She wasn’t getting that just yet. As she headed for the door, Linda called after her, a statement with no question in it, “I’m you.”

Kara didn’t let her body visibly falter except to press her eyes closed, which Linda couldn’t see. A simple answer came, “Yes.” She hurried her steps, wanting to avoid anything further.

She heard “How?” as she exited, her own accented voice reaching out.

Kara released the door to close behind her and continued with a weight in her chest, wanting to find Alex.

\--

“The boy matters to her,” Lena said, tamping down the urgency she felt and transferring it to hands that slowly clutched and released each other. “She pushed through Lex’s lies, because of ‘Alex’. She clung to the identity she recognized in the face of his operant conditioning. Mikhail is another step, a way to reinforce the path away from Lex and back to herself. She didn’t intentionally kill or destroy before losing Mikhail. She knows that loss gave her an enemy and a willingness to go to extremes. What happens if we take his death away and give her back her only real friend from that time, a reminder of where she started?”

“You think that will put her on our side?” Alex asked, doubtful as she leaned against the counter.

“I think it will move her in that direction,” Lena said, stilling her hands on the granite top of the island in front of her. “Lex’s methods were effective, but she was exposed for a limited time. She’s smart, strong, empathetic, and no longer under his direct control. Shouldn’t we take steps to keep her from being influenced by him again by giving her real attachments? That may not put her on our side, but it could keep her from being on his, which helps her and us.”

Before Alex could reply, Kara walked into the kitchen area. Lena’s shoulders immediately stiffened, and she looked away from the superhero, frustrated by the interruption and unsettled by the other’s appearance.

Kara stifled a sigh before exchanging a look with Alex. “Otis didn’t let Mikhail die.”

“You heard?” Alex asked, eyebrows raised.

“On the way up here. I was looking for you, not trying to eavesdrop,” she hurried to explain when Lena looked over, frowning. “But I kept listening because of the subject. I think bringing Mikhail here, giving back what Lex took, makes sense. I could get Mikhail now if we know where he is and he’s willing to come with me.”

“No,” Lena admonished Kara. “You can’t take him without a plan.”

“Why not?” Kara returned. “We just need him here.”

“Not much for forethought, are you?” Lena asked, throwing out testy words partly to enforce for Kara the separation between them.

“That is not helpful,” Kara replied, temper charging up.

“Stop, both of you,” Alex raised her voice. “We do need a plan. I may have an idea for one that also keeps Lex off-balance, so lose the sniping and listen.”

Both dropped the glares and turned to her. 

“What is it?” Lena inquired.

“You disabled the surveillance when you infiltrated Lex’s facility, right?” Alex asked Lena.

“Yes.”

“That means Lex only suspects what happened, he doesn’t know. What if we create a red herring for him to follow?” Alex was tapping fingers on the counter, working through the idea. “Lena, you’ll be able to find Mikhail?”

“We should have his family’s location within 24 hours through a secure search.”

“When we know it, I think we send Supergirl to Kaznia to get him.”

“Why?” Lena sputtered. “I have people who can handle this.”

Kara remained quiet, feeling vindicated but waiting on the details.

“Supergirl goes as Linda,” Alex outlined. “Makes a few appearances, drops a few words to the locals. Lex hears about it and thinks Linda’s gone home after escaping. Escape being the key thing we want him to believe.”

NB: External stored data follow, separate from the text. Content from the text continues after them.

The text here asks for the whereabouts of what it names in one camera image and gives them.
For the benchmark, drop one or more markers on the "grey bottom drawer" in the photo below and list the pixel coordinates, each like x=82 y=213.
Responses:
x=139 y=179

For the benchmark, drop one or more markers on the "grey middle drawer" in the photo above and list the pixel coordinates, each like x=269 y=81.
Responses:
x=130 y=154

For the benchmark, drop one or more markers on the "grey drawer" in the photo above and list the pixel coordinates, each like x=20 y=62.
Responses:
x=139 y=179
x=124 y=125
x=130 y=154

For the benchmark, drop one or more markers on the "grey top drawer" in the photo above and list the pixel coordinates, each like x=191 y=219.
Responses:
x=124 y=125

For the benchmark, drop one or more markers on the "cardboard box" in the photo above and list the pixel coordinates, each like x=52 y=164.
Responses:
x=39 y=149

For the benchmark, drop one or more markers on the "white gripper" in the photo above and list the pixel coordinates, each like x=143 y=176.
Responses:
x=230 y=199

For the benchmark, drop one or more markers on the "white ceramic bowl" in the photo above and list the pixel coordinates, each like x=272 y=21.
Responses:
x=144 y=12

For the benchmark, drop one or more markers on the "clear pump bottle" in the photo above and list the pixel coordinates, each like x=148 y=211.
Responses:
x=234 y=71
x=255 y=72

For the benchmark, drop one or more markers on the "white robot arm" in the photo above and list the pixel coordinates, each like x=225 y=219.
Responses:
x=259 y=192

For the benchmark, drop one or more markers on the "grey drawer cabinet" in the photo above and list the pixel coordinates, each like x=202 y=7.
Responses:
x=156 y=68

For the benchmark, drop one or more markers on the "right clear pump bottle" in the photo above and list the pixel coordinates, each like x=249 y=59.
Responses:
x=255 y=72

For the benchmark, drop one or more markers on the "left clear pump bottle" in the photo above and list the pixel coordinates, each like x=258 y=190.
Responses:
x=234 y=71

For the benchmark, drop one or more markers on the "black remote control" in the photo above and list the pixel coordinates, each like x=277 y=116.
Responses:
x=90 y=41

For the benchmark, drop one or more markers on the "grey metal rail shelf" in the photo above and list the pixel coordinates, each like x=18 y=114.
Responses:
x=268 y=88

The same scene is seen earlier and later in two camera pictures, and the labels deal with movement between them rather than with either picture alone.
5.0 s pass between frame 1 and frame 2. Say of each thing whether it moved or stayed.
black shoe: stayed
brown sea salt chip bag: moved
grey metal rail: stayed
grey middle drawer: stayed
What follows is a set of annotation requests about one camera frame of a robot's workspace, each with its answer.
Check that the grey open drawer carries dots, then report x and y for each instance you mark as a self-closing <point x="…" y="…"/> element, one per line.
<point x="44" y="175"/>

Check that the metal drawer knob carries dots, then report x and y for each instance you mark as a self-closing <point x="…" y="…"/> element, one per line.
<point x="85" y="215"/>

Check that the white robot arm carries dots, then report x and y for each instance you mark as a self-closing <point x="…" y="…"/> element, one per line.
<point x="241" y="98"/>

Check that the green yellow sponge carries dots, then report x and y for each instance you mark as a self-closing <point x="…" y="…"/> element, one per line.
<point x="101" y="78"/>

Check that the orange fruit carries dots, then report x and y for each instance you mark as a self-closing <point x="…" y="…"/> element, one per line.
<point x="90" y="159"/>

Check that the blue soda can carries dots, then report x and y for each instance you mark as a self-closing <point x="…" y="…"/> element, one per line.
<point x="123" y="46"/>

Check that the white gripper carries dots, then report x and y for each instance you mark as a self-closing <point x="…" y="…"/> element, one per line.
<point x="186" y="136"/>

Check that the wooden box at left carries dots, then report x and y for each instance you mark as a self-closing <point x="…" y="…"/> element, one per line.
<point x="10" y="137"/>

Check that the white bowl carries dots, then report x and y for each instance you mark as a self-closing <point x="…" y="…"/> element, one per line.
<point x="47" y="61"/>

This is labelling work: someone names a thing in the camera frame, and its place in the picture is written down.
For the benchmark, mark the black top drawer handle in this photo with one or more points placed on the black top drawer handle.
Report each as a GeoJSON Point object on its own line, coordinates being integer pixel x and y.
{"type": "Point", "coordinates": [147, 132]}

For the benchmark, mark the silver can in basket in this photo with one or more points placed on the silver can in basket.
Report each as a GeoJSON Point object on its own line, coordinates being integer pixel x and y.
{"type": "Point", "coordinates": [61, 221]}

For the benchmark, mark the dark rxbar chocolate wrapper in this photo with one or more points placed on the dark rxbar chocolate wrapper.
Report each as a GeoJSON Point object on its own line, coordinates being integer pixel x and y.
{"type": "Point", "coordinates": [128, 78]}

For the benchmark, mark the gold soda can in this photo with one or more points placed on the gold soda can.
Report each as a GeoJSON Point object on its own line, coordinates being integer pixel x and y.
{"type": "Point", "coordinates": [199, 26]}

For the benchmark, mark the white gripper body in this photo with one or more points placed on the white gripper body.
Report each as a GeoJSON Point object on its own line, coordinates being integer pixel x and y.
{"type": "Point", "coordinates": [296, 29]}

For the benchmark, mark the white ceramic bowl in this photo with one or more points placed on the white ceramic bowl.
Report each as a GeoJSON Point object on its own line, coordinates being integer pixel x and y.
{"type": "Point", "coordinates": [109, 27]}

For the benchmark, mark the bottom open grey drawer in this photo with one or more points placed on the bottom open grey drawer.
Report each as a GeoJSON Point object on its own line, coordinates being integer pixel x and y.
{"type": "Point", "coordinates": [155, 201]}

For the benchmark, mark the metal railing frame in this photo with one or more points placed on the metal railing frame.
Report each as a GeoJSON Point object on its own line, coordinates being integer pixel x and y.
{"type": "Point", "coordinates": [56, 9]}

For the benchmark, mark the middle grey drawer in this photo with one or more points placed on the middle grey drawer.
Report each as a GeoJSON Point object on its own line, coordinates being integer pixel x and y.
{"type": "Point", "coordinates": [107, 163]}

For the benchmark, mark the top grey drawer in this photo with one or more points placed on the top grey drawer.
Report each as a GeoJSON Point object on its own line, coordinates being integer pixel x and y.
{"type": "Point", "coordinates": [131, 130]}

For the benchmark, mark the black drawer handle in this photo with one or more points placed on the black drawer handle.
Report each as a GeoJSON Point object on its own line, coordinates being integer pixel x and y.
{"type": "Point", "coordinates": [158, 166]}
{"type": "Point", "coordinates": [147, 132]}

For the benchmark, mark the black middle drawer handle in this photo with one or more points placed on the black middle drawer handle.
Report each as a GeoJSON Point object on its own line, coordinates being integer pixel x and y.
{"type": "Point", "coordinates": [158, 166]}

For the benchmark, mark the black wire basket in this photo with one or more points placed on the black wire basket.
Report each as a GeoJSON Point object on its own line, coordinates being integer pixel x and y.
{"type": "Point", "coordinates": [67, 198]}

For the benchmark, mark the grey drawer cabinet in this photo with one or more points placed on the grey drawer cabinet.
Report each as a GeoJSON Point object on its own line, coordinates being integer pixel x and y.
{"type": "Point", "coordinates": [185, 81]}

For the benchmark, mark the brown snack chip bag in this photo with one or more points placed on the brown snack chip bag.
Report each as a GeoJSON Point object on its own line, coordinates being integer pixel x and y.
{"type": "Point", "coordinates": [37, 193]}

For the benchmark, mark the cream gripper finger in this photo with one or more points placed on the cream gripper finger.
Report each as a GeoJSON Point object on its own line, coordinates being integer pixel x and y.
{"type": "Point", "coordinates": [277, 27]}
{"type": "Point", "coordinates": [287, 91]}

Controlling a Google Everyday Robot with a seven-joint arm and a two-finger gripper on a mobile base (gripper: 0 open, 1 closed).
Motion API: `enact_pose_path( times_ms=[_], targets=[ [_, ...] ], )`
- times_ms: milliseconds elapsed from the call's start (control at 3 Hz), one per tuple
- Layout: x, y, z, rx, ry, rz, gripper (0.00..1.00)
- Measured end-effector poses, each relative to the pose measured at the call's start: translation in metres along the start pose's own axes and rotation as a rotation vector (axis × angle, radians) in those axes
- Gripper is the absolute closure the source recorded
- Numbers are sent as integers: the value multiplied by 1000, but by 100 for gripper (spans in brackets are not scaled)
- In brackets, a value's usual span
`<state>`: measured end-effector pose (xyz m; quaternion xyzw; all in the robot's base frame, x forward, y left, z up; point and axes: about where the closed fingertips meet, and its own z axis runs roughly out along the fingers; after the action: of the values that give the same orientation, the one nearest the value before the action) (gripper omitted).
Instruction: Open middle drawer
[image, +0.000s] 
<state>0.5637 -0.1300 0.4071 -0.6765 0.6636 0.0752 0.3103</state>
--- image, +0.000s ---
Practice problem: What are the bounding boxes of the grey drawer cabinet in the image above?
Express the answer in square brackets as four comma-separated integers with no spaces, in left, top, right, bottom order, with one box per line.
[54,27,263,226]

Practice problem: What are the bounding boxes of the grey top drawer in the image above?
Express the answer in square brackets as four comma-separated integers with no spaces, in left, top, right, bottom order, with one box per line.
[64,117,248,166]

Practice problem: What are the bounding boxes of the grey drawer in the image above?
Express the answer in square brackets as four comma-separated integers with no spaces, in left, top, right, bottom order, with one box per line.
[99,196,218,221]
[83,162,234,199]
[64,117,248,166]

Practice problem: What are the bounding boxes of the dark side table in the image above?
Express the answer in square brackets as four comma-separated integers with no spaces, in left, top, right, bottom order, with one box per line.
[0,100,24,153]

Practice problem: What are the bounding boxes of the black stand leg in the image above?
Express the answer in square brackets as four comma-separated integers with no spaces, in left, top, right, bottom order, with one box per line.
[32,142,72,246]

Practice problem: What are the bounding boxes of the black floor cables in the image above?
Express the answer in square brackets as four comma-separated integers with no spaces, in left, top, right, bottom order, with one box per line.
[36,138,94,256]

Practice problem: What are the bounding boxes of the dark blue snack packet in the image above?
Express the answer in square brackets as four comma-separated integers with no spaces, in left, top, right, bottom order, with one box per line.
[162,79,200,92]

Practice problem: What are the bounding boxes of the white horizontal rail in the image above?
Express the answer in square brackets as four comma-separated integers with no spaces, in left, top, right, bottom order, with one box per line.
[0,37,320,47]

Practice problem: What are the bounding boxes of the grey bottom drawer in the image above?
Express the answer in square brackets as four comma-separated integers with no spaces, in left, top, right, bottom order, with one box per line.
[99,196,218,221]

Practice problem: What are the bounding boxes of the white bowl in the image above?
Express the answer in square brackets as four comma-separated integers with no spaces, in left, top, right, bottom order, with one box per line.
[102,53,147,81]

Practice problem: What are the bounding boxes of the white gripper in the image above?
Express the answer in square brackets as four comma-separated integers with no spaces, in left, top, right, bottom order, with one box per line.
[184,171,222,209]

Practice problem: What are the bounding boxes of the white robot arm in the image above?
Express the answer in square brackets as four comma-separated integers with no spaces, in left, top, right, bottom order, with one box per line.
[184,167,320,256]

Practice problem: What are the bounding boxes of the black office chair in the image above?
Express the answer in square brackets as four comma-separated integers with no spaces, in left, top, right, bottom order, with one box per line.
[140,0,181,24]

“Please explain how this ruse is better than just going to get the boy,” Kara requested, not enamored with the idea of posing as her Kaznian counterpart.

Alex complied, “Lex points resources looking for Linda at Kaznia, easing pressure here. If Linda comes back into contact with Lex, he’s unsure about where she’s been and what she’s been doing. Finally, we can arrange for an agent to tell Mikhail about where his friend’s been seen and convince him to tell his mother he’ll be gone for a short visit to said friend. That keeps things neat and safe for Mikhail and his mother by limiting the people involved in what’s happening.”

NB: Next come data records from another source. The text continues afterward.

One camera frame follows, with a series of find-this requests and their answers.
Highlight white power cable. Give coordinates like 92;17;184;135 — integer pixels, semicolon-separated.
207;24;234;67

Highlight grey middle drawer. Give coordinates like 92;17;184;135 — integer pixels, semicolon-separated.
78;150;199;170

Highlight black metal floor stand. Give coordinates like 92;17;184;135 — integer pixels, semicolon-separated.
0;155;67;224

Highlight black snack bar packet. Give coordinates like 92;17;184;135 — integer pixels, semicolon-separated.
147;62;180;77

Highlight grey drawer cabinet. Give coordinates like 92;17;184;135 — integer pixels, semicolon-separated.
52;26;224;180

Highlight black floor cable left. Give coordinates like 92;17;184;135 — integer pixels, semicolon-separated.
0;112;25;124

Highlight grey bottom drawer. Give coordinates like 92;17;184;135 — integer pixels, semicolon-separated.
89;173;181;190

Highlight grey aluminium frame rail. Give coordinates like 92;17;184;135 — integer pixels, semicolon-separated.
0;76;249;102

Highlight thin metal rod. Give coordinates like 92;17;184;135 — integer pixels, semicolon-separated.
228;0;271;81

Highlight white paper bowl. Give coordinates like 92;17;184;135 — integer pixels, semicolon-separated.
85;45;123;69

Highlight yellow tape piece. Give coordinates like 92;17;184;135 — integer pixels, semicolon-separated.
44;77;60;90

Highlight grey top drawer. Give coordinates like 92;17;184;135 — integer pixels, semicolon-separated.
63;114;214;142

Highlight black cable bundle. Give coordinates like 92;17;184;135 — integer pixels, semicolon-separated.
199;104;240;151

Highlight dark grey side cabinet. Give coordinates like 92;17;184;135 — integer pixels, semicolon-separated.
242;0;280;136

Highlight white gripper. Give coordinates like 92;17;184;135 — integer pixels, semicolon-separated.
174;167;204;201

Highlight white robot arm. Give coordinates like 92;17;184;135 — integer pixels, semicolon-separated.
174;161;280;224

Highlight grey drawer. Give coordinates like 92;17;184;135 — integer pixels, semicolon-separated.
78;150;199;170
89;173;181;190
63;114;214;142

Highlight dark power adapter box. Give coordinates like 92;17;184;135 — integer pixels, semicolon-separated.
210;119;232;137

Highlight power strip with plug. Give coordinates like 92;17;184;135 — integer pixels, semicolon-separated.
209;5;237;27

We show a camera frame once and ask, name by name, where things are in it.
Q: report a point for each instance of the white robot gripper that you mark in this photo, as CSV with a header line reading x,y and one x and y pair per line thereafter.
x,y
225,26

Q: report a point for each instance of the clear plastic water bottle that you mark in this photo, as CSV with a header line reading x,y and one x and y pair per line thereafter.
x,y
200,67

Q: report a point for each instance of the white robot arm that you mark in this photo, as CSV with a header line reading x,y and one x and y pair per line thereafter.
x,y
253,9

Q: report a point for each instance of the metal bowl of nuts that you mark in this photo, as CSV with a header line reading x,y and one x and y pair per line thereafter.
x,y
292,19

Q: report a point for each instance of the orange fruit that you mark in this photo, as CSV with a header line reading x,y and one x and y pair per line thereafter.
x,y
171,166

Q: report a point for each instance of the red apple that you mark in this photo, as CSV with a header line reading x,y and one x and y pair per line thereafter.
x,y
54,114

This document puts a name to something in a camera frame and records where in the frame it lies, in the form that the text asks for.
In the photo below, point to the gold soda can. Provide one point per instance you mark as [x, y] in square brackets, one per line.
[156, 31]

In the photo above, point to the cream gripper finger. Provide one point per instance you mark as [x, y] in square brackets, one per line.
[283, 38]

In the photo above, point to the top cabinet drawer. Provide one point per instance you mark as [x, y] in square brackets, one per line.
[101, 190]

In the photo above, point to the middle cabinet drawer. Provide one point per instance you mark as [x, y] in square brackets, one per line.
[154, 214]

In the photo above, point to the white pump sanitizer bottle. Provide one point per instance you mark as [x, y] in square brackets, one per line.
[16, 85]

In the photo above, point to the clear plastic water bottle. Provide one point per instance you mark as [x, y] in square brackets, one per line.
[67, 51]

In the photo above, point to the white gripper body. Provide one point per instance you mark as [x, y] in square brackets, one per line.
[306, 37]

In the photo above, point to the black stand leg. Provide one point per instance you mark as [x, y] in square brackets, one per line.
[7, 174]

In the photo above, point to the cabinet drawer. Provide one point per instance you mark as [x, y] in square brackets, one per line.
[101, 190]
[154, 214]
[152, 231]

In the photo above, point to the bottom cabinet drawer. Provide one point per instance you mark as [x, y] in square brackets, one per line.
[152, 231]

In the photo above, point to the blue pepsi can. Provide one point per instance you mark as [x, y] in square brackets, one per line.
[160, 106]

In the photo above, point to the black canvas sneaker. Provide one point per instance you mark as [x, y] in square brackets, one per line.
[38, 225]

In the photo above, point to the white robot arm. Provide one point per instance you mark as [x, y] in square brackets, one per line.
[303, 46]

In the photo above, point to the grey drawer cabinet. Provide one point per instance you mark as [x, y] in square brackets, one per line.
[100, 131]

A finger slid back and forth along Lena’s lower lip while she followed along, intrigued as soon as Alex detailed how they’d mislead Lex. “Can Supergirl speak Russian with a Kaznian accent?”

“I can get the needed phrases down in terms of proper pronunciation,” Kara responded. “And I have a basic understanding of Russian.”

“She’s amazing with languages,” Alex backed her up.

Lena nodded, looking at Alex. “In your scenario, Lex may presume Otis was killed by Linda?”

“Possibly.”

“That would also help us. It’s a good idea,” Lena agreed after a few seconds. “We need to keep the execution simple. Lex can’t get the faintest whiff that Mikhail is alive. I’ll get the location information to you as soon as I have it.”

“You can get away on short notice?” Alex asked Kara.

“Yes. I’ll brush up on Russian and get Linda’s clothes.”

“Easy enough. Sounds like we have a strategy,” Alex concluded, pleased that the three of them had been able to ignore some smoldering realities for a few minutes. She shared a satisfied look with Kara, who was looking forward to an opportunity to act.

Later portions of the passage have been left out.